WHAT YOU WILL DO - Your answer should consist of the lines in the data below that contain "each".

DATA -
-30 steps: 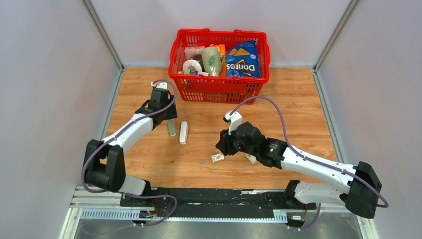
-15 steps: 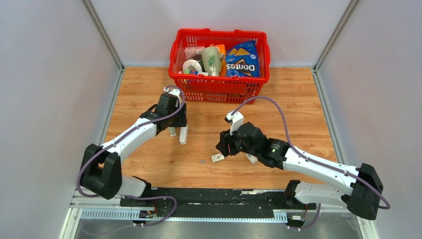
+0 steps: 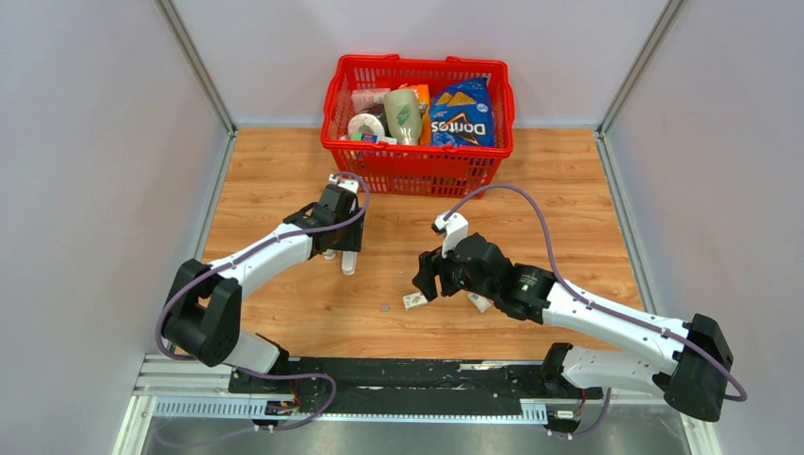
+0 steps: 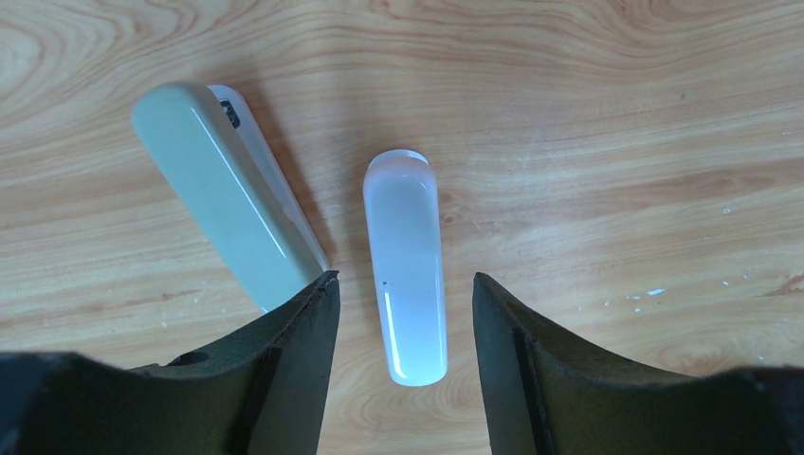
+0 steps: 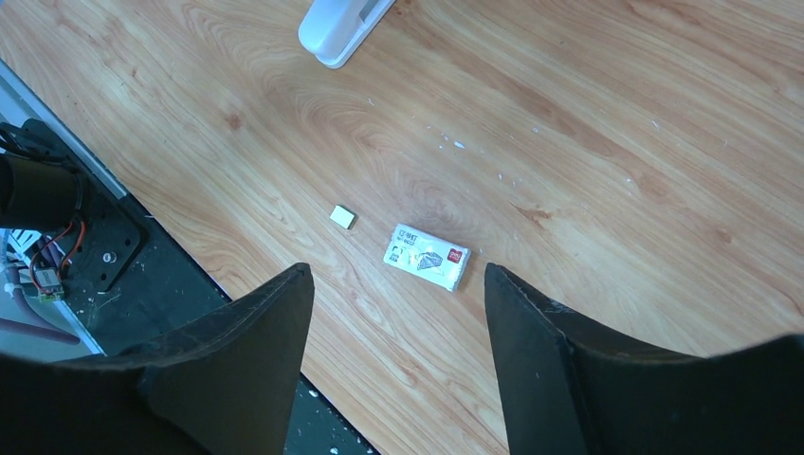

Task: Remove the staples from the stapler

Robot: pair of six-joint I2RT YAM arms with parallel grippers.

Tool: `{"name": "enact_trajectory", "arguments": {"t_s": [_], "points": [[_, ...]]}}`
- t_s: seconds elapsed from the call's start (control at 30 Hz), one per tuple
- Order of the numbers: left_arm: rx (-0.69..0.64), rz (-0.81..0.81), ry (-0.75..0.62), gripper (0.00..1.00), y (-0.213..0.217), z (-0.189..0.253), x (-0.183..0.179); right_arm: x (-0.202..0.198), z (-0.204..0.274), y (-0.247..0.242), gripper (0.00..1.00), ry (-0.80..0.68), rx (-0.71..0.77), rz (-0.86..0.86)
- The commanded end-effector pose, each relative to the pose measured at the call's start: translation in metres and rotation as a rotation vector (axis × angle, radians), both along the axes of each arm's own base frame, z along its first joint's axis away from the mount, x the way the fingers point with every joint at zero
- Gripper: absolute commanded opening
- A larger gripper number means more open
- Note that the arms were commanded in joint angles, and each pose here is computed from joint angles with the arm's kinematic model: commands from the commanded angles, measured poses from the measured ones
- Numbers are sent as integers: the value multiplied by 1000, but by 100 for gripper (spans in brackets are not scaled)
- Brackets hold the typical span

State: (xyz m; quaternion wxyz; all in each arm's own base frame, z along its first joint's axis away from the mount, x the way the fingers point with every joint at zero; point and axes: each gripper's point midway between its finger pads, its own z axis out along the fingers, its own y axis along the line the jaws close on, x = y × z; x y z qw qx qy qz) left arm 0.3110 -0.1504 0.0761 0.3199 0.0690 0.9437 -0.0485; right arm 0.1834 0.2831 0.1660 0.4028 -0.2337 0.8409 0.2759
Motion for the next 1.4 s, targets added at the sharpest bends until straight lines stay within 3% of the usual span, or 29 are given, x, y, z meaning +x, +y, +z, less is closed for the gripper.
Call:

SOLUTION TO THE PROBLEM -
- The commanded end-effector pose, each relative to the pose measured at the call's start: translation in metres and rotation as a rotation vector (axis × angle, radians), both along the axes of each arm's own base frame, z along its first joint's axis away from the mount, x the way the fingers point with every joint at zero
- Note that the arms were commanded in joint angles, and each pose here is computed from joint angles with the arm's kinematic model: commands from the commanded angles, measured poses from the measured ones
State: (xyz m; quaternion wxyz; all in each arm's own base frame, z along its first joint's axis away from the mount, x the way the fingers point with every joint at zero; point and axes: each gripper's point midway between its finger pads, its own z axis out along the fingers, its own y axis along the line the jaws close on, x = y × z; x y z qw qx qy qz) left arm 0.3110 -0.1504 0.0761 0.3199 0.0690 0.9437 -0.0485; right arm 0.1834 0.2831 0.1660 0.4028 -0.2337 0.8409 0.2759

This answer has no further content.